Entre tanto, el cabildante Juan Carlos Olaya dijo que “hoy más que nunca Emcali tiene que apretarse el cinturón y eso implica que la Junta Directiva reduzca gastos innecesarios y los empleados también se comprometan y pongan de su parte para salvar la empresa. Si hay muchas prebendas y beneficios extralegales, como dice el Alcalde, se deben abolir para garantizar el bienestar de Emcali”.

“Armitage miente”

De acuerdo con Jorge Iván Vélez, presidente de Sintraemcali, las afirmaciones de Armitage “son imprecisas y mentirosas, porque los trabajadores no tienen salario alguno de $9 millones y ningún trabajador permite que sus nietos y bisnietos tengan la oportunidad de estudio con recursos públicos”.

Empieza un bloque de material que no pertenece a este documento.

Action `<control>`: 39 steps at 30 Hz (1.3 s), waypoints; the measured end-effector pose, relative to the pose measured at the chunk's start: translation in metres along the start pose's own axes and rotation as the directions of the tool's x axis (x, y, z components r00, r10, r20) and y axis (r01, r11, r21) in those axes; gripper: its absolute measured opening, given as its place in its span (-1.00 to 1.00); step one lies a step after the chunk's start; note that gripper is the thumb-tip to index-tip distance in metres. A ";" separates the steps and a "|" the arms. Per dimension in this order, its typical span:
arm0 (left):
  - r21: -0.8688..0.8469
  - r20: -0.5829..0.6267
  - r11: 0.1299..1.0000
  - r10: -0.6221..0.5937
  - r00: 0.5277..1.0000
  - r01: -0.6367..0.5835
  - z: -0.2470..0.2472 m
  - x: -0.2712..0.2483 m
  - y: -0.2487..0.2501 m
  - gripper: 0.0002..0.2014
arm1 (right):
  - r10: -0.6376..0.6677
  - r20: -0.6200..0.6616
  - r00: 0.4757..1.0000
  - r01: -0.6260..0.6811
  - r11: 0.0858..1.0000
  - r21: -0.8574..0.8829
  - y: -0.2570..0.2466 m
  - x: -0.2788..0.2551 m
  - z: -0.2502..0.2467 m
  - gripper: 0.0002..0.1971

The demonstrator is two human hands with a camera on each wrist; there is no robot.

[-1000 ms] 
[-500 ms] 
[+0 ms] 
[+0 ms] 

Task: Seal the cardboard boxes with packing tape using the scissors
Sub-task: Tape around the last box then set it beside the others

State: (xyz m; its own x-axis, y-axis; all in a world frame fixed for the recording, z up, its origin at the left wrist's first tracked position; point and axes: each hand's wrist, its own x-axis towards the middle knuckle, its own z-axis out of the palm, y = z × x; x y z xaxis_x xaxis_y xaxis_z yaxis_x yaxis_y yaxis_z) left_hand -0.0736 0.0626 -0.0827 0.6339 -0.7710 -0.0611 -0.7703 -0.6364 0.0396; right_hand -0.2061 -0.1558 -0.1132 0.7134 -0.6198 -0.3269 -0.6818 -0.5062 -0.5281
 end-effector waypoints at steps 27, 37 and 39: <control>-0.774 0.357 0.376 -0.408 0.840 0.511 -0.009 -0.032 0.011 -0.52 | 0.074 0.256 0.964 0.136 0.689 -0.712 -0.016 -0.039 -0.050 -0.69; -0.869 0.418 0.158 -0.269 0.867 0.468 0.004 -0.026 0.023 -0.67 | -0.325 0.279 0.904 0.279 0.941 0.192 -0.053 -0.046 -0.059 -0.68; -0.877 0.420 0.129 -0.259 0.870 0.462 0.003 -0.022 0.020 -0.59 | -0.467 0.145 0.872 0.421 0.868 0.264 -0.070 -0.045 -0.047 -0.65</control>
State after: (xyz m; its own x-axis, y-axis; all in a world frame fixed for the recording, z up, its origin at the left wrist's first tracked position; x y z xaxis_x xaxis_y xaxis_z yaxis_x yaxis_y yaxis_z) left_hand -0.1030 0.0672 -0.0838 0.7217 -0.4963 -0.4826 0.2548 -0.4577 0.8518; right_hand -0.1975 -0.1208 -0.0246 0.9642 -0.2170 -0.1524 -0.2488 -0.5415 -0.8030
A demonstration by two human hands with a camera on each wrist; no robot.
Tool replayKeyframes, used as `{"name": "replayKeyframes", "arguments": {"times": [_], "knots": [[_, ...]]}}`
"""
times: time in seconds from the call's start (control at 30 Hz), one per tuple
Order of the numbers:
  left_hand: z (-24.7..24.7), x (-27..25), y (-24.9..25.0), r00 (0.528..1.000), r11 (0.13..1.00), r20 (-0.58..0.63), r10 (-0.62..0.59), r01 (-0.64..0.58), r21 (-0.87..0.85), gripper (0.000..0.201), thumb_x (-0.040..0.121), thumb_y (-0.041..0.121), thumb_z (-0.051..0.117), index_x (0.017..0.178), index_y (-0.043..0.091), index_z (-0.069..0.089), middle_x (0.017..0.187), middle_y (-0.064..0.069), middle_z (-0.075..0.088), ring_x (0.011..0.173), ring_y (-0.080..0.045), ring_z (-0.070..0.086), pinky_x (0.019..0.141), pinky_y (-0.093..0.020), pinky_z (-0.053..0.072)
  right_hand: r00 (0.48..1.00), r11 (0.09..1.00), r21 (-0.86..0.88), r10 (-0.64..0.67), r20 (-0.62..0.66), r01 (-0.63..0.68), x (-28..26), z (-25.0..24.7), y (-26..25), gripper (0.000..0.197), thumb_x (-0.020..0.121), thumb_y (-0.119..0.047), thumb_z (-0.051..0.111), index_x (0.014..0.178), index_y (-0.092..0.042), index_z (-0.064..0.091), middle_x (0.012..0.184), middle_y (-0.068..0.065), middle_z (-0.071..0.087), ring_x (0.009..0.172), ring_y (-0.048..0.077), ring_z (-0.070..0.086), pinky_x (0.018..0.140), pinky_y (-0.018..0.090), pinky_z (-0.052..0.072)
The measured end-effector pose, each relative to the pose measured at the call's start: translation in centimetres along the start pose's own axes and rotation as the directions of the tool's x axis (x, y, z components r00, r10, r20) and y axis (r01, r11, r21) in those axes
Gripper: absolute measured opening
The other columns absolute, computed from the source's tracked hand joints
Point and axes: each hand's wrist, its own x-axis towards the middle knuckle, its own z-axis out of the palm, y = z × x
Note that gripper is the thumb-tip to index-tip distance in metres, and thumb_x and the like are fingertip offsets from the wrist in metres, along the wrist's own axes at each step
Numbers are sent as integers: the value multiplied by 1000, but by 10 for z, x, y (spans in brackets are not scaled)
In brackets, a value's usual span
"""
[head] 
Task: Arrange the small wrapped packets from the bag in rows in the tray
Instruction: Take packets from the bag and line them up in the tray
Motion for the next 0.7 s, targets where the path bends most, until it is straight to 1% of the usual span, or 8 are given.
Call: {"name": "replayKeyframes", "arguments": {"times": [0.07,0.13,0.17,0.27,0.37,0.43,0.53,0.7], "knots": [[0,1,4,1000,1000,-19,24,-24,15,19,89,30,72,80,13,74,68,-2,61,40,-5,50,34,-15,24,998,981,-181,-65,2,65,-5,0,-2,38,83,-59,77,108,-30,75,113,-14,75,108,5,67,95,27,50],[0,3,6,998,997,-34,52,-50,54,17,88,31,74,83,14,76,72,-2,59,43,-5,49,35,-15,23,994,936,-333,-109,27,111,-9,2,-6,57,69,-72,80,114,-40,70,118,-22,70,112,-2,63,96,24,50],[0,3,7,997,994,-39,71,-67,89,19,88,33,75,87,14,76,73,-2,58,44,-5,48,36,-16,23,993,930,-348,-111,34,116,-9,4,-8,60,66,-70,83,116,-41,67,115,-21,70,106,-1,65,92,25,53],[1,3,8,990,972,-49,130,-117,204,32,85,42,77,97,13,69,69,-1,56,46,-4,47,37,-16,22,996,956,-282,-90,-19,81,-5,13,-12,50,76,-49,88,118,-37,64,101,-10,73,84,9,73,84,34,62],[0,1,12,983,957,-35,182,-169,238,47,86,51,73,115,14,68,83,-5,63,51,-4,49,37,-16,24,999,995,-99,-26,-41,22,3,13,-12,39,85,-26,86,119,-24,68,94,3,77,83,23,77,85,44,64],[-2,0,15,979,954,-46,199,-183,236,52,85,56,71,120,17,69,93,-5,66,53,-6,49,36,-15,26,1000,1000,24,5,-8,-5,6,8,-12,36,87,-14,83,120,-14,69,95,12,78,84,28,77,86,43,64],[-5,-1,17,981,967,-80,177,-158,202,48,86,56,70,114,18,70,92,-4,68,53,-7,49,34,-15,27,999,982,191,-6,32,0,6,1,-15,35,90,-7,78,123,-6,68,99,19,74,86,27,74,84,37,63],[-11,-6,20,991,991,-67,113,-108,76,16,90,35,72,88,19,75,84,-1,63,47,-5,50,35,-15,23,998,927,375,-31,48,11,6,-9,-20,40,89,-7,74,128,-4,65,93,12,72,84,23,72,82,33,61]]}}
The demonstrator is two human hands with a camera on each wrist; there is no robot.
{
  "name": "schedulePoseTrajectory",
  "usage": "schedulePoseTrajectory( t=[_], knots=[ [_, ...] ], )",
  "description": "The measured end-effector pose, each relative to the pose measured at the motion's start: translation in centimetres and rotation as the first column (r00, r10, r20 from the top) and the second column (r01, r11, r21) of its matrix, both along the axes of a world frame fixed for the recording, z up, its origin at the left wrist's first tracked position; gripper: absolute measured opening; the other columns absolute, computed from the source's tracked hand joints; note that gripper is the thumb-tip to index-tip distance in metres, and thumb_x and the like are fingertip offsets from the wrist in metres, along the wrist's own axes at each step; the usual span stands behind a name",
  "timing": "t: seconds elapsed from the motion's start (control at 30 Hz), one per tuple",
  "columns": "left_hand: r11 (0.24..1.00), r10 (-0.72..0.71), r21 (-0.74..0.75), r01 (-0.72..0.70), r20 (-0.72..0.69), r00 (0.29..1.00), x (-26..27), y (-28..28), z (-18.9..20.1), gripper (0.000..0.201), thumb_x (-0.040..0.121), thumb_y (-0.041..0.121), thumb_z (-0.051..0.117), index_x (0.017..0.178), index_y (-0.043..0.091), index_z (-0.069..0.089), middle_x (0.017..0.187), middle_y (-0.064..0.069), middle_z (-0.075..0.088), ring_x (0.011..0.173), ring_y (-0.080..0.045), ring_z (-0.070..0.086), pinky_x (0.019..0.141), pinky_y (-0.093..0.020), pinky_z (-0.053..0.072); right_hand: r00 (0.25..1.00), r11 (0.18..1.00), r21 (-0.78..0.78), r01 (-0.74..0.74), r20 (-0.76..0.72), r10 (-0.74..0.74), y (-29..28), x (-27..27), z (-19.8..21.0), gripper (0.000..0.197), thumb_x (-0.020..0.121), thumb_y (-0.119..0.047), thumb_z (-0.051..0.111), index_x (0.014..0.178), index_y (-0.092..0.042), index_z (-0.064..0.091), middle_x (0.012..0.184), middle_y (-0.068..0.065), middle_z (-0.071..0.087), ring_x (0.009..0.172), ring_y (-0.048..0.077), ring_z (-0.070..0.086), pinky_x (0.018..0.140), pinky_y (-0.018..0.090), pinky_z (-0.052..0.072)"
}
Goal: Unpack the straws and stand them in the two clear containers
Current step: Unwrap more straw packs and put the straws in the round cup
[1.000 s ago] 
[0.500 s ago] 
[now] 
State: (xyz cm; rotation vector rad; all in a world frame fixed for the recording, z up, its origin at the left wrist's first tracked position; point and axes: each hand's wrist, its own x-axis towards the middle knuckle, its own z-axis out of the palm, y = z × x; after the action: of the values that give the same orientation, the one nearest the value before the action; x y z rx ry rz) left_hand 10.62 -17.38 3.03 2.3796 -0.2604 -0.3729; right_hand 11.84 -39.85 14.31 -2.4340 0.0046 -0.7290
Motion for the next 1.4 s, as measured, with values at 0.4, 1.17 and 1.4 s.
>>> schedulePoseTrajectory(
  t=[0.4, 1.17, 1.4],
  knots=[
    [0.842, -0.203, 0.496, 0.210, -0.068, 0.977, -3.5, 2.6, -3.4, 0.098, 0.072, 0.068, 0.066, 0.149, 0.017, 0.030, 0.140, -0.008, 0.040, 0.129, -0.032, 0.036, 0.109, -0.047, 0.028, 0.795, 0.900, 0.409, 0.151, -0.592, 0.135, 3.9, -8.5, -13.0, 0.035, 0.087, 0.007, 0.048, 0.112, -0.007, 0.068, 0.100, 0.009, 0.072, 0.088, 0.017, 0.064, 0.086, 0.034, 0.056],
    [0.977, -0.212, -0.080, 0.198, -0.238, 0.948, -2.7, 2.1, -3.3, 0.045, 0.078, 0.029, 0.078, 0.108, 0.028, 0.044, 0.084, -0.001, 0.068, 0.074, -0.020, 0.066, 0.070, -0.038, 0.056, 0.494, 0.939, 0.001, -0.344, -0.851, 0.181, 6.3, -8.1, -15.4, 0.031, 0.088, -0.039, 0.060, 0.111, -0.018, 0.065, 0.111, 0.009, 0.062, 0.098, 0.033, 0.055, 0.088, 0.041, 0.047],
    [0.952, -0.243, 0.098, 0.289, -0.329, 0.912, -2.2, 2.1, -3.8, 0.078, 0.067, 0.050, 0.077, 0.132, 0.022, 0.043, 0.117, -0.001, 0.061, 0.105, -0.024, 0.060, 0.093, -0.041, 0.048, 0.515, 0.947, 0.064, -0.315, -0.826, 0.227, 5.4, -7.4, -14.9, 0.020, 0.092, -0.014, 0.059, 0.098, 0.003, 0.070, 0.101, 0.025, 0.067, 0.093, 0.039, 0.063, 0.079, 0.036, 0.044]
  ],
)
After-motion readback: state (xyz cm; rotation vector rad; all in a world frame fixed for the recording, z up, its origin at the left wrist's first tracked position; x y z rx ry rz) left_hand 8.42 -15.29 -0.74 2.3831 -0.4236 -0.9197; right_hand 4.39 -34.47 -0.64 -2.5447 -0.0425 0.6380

El dirigente sindical señaló que “la crisis de la empresa obedece a las contrataciones onerosas de consultorías y asesorías que continúan realizándose en Emcali, a la corrupción, a la desadministración que hay y a mandos medios que no permiten que la empresa salga adelante. Esto se suma a los convenios que firmó el Alcalde con el Ministerio de Hacienda el año pasado por más de $87.000 millones en intereses que no van a retornar a la ciudad”.